Dopo l’allegoria politica di Antigone, Sophie Deraspe adatta il romanzo autobiografico del vero Mathyas Lefebure, “D’où viens-tu, berger?”, e si confronta con i limiti della condizione umana di fronte all’indifferenza (e alla bellezza) della natura.

Per Fino alle montagne il principale film di riferimento della regista canadese è Les Loups, in Italia visto all’epoca al Torino Film Festival, in cui una donna dal passato misterioso arrivava in una piccola isola dell’Atlantico e ne sconvolgeva gli equilibri. Qui torna il tema dello sradicamento, dello straniero che irrompe in un ambiente chiuso (nel paradosso, in realtà, di spazi aperti a perdita d’occhio), ma al cuore del discorso c’è soprattutto l’indagine psicologica del protagonista e della sua compagna d’avventura, secondo un’interessante costruzione narrativa per cui nella seconda parte del film gli equilibri fra i personaggi mutano.

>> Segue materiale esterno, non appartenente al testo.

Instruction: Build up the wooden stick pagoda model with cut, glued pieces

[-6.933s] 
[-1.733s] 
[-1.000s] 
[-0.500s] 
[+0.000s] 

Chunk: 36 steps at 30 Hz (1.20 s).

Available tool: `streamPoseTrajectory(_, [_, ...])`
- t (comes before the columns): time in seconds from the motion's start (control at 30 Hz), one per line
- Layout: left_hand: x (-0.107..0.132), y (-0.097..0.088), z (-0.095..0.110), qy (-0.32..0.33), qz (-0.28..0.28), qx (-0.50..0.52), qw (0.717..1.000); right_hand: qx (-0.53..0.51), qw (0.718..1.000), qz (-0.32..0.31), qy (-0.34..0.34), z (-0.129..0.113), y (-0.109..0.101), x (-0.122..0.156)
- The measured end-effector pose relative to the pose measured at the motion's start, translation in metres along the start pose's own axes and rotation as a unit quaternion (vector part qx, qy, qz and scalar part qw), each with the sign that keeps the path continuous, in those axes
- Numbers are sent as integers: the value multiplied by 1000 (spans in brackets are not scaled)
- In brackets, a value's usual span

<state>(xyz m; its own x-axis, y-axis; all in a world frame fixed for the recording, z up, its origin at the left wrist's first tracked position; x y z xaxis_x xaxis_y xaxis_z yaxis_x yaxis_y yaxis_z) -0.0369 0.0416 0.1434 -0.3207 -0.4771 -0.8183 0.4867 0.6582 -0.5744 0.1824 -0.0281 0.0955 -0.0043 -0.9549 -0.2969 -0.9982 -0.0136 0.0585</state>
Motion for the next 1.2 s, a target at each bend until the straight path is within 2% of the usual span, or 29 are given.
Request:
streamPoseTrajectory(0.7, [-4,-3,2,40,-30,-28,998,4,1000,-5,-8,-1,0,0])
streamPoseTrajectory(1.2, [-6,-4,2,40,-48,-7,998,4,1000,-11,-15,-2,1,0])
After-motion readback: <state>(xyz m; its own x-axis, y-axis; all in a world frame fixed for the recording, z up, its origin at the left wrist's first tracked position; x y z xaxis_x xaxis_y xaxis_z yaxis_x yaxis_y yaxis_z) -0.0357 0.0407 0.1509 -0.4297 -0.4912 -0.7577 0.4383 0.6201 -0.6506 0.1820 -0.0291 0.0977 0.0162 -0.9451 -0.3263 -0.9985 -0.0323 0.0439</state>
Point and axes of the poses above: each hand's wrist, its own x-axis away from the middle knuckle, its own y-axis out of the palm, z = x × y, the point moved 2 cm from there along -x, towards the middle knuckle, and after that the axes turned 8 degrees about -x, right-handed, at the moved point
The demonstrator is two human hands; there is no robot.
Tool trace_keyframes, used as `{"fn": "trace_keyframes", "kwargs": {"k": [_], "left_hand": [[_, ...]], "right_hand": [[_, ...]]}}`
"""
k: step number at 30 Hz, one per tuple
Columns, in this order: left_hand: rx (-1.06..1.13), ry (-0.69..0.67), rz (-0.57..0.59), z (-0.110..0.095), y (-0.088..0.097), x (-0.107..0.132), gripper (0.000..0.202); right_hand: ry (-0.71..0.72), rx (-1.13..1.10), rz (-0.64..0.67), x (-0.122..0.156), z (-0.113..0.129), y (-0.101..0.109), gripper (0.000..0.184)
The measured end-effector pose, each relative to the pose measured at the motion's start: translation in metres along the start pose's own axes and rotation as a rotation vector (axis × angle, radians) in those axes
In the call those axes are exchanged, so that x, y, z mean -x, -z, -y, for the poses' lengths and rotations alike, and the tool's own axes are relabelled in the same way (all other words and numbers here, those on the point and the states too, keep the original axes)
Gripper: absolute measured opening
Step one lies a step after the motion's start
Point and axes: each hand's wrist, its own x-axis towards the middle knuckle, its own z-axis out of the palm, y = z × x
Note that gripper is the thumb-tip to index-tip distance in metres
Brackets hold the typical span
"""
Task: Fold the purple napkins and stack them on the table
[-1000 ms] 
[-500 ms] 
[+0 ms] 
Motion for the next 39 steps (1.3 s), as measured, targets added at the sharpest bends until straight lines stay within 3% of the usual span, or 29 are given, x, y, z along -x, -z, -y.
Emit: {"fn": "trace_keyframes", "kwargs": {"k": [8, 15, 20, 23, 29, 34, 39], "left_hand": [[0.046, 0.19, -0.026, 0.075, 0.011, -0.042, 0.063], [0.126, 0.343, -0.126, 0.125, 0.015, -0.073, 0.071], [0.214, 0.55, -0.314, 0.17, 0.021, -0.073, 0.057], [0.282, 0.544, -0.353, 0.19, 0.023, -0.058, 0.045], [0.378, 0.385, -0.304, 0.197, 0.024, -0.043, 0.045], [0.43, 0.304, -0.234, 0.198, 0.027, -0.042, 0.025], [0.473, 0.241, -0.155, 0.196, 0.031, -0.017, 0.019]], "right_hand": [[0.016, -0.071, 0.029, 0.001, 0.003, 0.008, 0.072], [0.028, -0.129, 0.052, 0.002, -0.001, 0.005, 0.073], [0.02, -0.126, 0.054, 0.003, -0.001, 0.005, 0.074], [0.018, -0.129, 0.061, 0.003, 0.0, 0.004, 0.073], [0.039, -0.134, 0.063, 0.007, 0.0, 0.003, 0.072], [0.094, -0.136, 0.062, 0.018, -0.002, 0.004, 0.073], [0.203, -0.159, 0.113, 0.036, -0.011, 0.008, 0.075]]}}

L’evoluzione di Mathyas, infatti, non sta tanto nel suo entrare in relazione con la natura – che rimane inospitale e dura per chi ingenuamente vuole farvi ritorno – quanto nel passare dalla solitudine alla condivisione. Se nella prima sequenza, leggendo una sua lettera a casa, il ricco pubblicitario canadese sembra imporre la sua volontà senza curarsi di chi lo aspetta (e nell’assolata Provenza non si discosta molto dal londinese in vacanza di Un’ottima annata), nel resto del film imparerà a prendersi cura di qualcuno -del gregge, naturalmente, ma soprattutto di Élise. E proprio quest’ultima, che passa dall’immaterialità della parola (molto bella la corrispondenza con Mathyas nella prima parte) alla certezza dei gesti, è in realtà la protagonista inattesa del film, bilanciamento necessario sia delle certezze sia dei dubbi della sua controparte maschile.

La grande sensibilità di Deraspe, che ha scritto il film con lo stesso Lafebure, consiste soprattutto nel lasciare ai personaggi il tempo e lo spazio (tanto spazio, nelle splendide e selvagge alture della Provenza) di accettare i cambiamenti, attenta più ai dilemmi interiori e alle battaglie delle idee che all’evoluzione drammatica del racconto. Ciò che potrebbe essere scambiato per un problema del film – la sua durata estesa rispetto all’indefinitezza narrativa – è in realtà una forza, dal momento che a Deraspe interessa soprattutto il riflesso della natura sul corpo e la mente dei protagonisti.